Fortunately, two parents have the right to work together on a parenting plan that will allow them to protect their child’s interests above all else. When you agree to work on an agreement out of court, you will have a stronger say in how visitation and custody will work. This can allow you to prioritize the unique needs of your kids. After all, who knows your kids as well as you and the other parent do?
Staying out of court
Some parents are not able to agree on any terms, and discussions and negotiations are out of the question. This may not be the case for your family. If you and the other parent are willing to respectfully approach the subject of your kids’ best post-divorce future and discuss things peacefully, crafting a parenting plan that will work well for the whole family is possible. As you consider this, the following questions may be helpful:
- Can you and the other parent work together, even if you do not necessarily get along?

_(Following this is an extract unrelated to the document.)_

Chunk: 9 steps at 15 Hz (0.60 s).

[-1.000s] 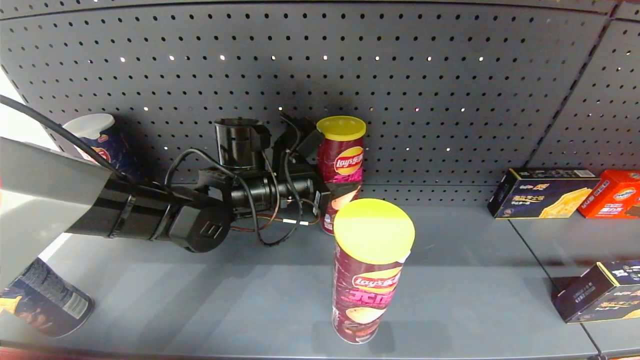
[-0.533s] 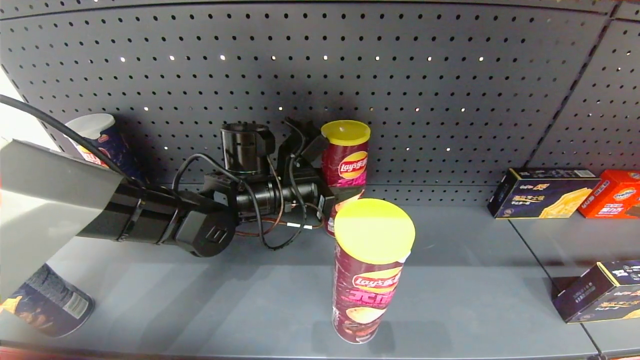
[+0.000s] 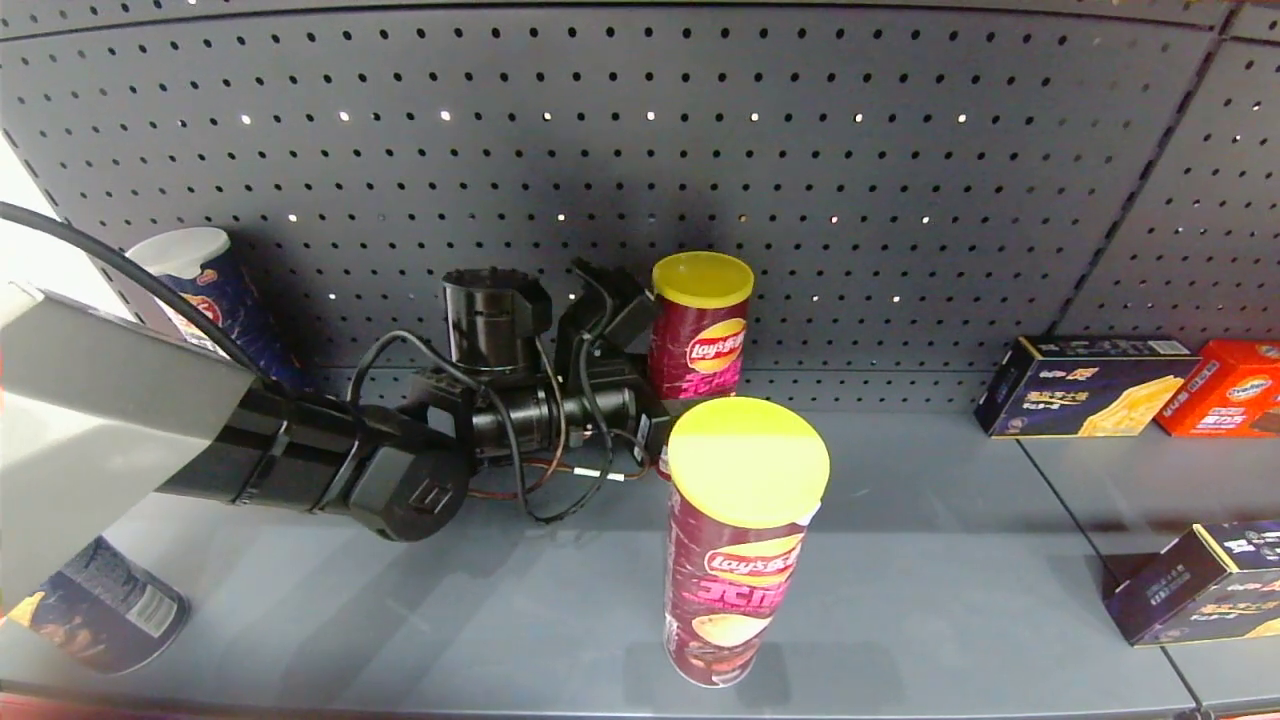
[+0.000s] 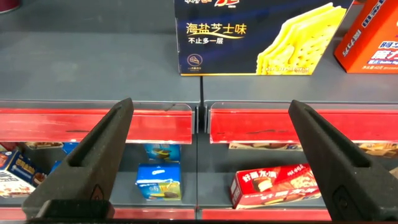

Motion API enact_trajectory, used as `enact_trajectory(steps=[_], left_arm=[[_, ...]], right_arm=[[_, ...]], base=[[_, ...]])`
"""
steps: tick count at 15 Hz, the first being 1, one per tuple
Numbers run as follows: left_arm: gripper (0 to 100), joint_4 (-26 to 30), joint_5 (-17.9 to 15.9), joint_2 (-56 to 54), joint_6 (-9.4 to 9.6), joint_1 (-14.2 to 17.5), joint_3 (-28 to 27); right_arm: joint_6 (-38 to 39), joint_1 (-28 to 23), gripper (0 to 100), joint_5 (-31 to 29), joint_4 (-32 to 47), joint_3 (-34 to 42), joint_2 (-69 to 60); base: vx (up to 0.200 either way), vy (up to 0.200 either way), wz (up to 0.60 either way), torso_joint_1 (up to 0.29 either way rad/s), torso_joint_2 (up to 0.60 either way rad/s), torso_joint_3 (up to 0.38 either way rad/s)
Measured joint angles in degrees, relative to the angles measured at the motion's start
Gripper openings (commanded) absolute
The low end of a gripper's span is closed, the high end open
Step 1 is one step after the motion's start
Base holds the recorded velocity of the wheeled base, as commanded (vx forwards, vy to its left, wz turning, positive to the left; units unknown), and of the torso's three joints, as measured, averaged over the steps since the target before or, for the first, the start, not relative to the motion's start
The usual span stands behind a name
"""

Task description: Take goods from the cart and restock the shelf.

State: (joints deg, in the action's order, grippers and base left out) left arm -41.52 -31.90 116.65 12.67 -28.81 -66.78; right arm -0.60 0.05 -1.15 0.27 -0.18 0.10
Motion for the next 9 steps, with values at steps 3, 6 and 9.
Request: enact_trajectory(steps=[3, 6, 9], left_arm=[[100, -0.3, 1.8, -0.2, 0.00, -0.3, 0.7], [100, -3.2, 2.6, -1.5, -0.09, 0.2, 1.7], [100, -5.9, 2.6, -3.4, -0.18, 0.4, 4.5]], right_arm=[[0.0, 0.0, 100, 0.0, 0.0, 0.0, 0.0], [0.0, 0.0, 100, 0.0, 0.0, 0.0, 0.0], [0.0, 0.0, 100, 0.0, 0.0, 0.0, 0.0]], base=[[0.000, 0.000, 0.00, 0.000, 0.00, 0.000], [0.000, 0.000, 0.00, 0.000, 0.00, 0.000], [0.000, 0.000, 0.00, 0.000, 0.00, 0.000]])
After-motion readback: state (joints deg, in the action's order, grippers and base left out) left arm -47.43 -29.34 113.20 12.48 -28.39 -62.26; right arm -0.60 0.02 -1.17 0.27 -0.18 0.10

- Do your children have special needs that are served better by crafting your own uniquely specific parenting plan?
- Can you and the other parent work together to make decisions for your children after divorce?
- Do you want your children to have access to grandparents and extended family members?
- How will you and your spouse resolve any future disputes after the divorce is final?
The answers to these and other questions may prove helpful as you look to build a future for your kids that allows them to have stability and security. Even when working together with the other parent, you still have the right to seek a final agreement that protects your parental rights and allows you to have a strong relationship with your kids.
Even if litigation is not necessary for your situation, you will find significant benefit in working with an attorney who can help you understand your rights and draft a final plan that will meet both the court’s requirements and the needs of your family.